The birthplace of techno

Parallel to all of this, informed by Motown soul and feeding into hip hop beats, Detroit gave birth to techno. Known as The Belleville Three, Juan Atkins, Kevin Saunderson and Derrick May were high school buddies who ingested Parliament Funkadelic, disco, Kraftwerk and pop, and reorganised those influences via synthesisers and drum machines, creating early eighties dance music. They dubbed the sound ‘techno’ and founded a club, The Music Institute, and in 1987 Derrick May took Europe by storm with a single called Strings of Life.

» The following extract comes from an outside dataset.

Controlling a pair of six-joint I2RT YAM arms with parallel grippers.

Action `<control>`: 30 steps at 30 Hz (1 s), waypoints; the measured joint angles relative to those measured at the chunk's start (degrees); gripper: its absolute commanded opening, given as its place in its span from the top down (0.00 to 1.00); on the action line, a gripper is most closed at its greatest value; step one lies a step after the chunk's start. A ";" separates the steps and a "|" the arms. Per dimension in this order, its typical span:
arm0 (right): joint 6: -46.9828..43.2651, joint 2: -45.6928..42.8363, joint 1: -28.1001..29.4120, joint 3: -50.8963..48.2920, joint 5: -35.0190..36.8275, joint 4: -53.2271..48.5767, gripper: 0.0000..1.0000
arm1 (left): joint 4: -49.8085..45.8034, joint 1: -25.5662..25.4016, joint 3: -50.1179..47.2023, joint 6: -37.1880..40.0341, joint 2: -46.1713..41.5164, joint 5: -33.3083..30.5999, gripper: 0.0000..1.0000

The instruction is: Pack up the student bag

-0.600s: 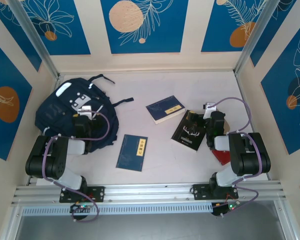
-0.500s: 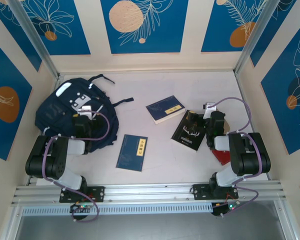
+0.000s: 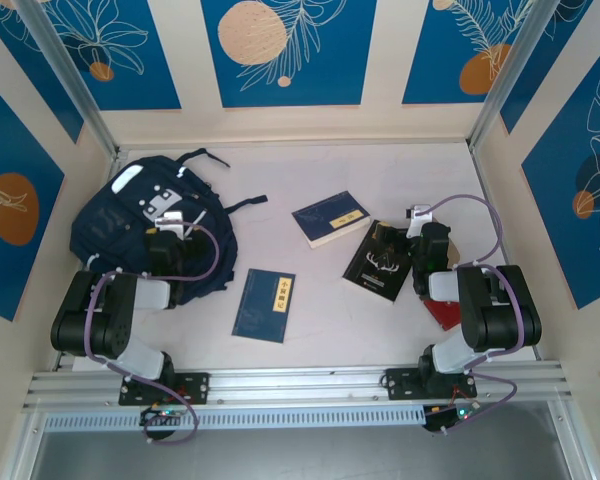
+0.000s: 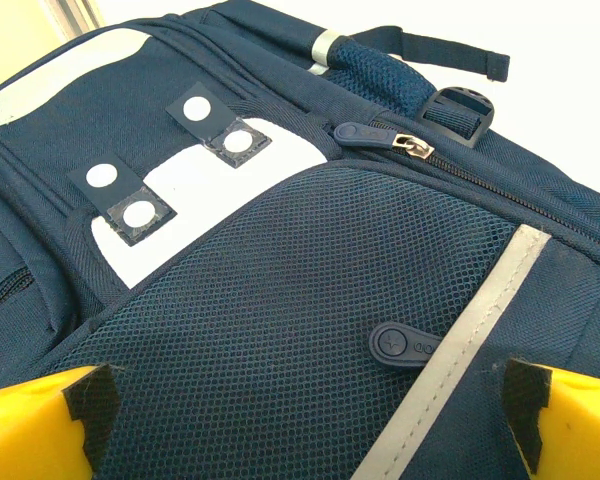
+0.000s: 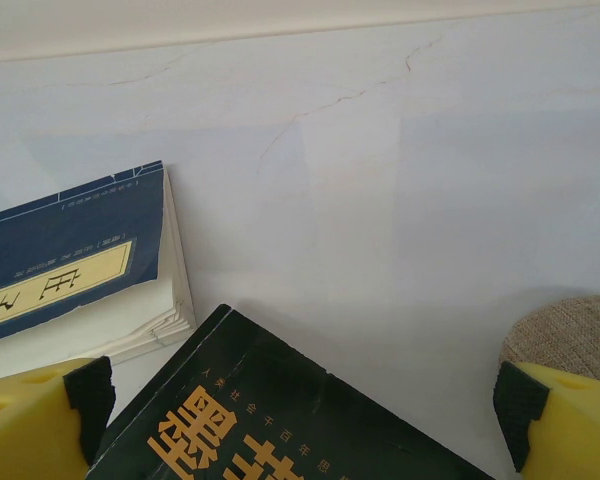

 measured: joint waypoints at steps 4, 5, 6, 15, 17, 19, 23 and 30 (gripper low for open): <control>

Alongside The Music Institute, The Shelter hosted many Belleville Three shows, as did the Majestic Theater Downtown. The latter two were still key venues when the second wave of Detroit techno legends emerged, including artists like Jeff Mills, Carl Craig and Richie Hawtin. Today, Seth Troxler and Theo Parrish represent the best in Detroit techno, but the major venues remain the same. For underground gigs, check out the TV Lounge on Grand River Avenue, a cult space for techno and house music. The Leland City Club on Bagley Street is another favourite, famous for its industrial flavour. The godfathers of the scene are still active and still playing gigs around Detroit. They headline super clubs more often than not but on a lucky night, this is where you’ll find them.